In the entries that follow, find each line with the word "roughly" and copy it.

**Supplied data**
______

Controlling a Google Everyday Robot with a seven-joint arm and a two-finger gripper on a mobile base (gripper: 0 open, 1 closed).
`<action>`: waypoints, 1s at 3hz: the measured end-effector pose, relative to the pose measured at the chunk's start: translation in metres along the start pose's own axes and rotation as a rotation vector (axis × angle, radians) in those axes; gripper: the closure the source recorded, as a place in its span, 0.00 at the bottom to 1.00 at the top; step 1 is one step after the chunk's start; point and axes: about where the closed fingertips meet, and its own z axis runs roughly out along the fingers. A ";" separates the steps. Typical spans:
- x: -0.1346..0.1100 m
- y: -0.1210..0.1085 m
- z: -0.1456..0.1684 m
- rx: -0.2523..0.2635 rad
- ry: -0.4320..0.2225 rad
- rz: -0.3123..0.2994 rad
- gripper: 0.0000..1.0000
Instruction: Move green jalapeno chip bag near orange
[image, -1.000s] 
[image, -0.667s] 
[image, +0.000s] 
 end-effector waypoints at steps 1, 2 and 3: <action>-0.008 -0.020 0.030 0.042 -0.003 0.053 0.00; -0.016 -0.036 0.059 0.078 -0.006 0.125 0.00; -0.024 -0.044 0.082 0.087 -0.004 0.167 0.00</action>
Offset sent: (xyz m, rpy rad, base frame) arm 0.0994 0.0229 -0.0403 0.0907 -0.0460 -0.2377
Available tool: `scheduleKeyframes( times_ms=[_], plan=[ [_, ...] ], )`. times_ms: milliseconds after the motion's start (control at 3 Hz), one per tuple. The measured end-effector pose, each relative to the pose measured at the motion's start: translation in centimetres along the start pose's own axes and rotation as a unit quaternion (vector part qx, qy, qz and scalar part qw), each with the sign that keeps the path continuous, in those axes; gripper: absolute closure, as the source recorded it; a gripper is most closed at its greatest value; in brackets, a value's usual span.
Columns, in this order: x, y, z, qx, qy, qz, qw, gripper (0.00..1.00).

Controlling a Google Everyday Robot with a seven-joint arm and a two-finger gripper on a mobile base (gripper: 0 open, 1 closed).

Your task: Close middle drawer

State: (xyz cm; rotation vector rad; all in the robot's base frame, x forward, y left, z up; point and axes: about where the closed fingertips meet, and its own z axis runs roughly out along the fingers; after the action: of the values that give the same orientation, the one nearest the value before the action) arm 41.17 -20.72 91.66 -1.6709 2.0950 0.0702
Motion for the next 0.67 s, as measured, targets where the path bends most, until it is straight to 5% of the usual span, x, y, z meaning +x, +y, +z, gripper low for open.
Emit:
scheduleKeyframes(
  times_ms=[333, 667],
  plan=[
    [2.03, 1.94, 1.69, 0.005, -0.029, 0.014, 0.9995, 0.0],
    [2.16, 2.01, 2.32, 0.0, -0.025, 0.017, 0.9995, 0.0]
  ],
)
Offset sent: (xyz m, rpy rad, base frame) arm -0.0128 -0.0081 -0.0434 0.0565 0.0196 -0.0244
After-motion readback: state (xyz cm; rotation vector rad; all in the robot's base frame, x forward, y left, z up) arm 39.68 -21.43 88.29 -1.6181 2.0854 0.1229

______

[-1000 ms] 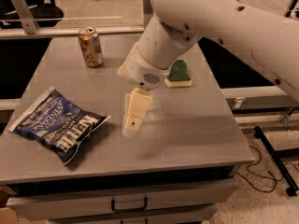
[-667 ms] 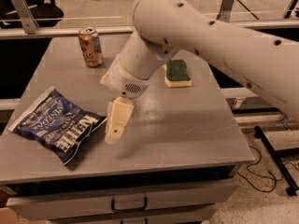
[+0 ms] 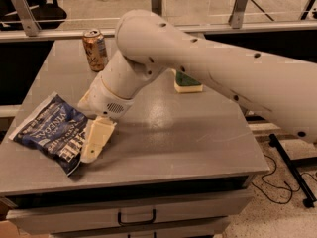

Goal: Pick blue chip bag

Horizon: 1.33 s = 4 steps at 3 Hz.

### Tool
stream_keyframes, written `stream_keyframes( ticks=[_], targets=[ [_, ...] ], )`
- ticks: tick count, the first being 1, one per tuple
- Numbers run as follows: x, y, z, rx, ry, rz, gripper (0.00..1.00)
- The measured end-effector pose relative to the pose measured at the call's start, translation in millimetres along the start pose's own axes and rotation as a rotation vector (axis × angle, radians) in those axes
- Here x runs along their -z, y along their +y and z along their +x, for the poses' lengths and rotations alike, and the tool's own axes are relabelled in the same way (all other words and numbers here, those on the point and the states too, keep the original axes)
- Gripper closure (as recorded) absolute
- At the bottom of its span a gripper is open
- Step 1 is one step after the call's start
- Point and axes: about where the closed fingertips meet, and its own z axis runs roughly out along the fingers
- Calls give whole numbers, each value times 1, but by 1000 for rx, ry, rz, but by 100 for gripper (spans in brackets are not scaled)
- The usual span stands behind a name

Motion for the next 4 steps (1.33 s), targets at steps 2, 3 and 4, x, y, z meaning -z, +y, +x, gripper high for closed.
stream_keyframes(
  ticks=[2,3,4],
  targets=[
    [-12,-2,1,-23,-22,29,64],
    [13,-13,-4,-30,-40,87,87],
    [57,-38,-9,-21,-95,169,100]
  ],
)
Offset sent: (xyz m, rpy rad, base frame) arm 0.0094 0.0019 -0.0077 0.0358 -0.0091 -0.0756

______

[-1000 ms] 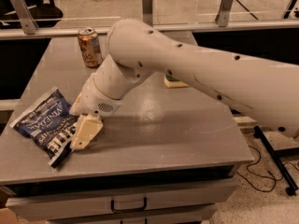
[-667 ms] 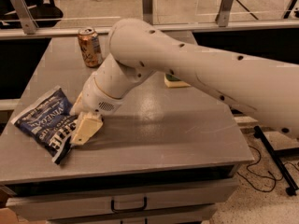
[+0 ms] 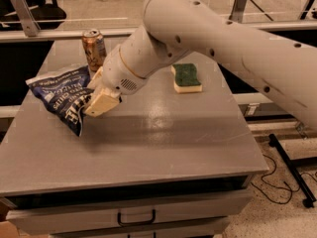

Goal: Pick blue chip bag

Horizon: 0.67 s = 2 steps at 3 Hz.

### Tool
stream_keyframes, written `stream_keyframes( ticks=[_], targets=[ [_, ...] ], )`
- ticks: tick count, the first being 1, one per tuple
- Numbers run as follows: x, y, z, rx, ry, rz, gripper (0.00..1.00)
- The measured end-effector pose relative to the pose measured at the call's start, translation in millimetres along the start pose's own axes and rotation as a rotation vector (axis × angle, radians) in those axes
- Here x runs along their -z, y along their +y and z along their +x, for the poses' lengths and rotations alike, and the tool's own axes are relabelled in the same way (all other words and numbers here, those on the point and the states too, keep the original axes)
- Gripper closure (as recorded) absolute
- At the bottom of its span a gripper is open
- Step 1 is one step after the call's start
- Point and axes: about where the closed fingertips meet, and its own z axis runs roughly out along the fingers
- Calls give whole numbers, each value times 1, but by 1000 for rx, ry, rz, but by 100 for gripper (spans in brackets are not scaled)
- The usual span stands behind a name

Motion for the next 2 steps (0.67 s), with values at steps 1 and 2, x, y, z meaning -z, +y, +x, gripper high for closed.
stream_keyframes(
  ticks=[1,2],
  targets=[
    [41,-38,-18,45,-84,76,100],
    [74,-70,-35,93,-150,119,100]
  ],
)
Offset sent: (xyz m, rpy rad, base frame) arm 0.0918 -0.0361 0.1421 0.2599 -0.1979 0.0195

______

**Written response**
`<action>`: waypoints, 1s at 3hz: the measured end-effector pose, relative to the pose measured at the chunk's start: translation in metres along the start pose's own axes and rotation as a rotation vector (axis × angle, radians) in those axes; gripper: the closure the source recorded, as a place in its span, 0.00 at the bottom to 1.00 at the top; step 1 is one step after the chunk's start; point and axes: about where the closed fingertips meet, and its own z axis runs roughly out along the fingers. A ";" separates the steps. Typical spans:
State: (xyz cm; rotation vector rad; all in the robot's base frame, x forward, y left, z up; point and axes: about where the closed fingertips meet, and its own z axis runs roughly out along the fingers; after the action: of the values that give the same orientation, the one nearest the value before the action) arm 41.17 -20.72 91.66 -1.6709 2.0950 0.0702
- Point and axes: about where the closed fingertips meet, and its own z axis runs roughly out along the fingers
- Point and axes: about where the closed fingertips meet, and its own z axis runs roughly out along the fingers

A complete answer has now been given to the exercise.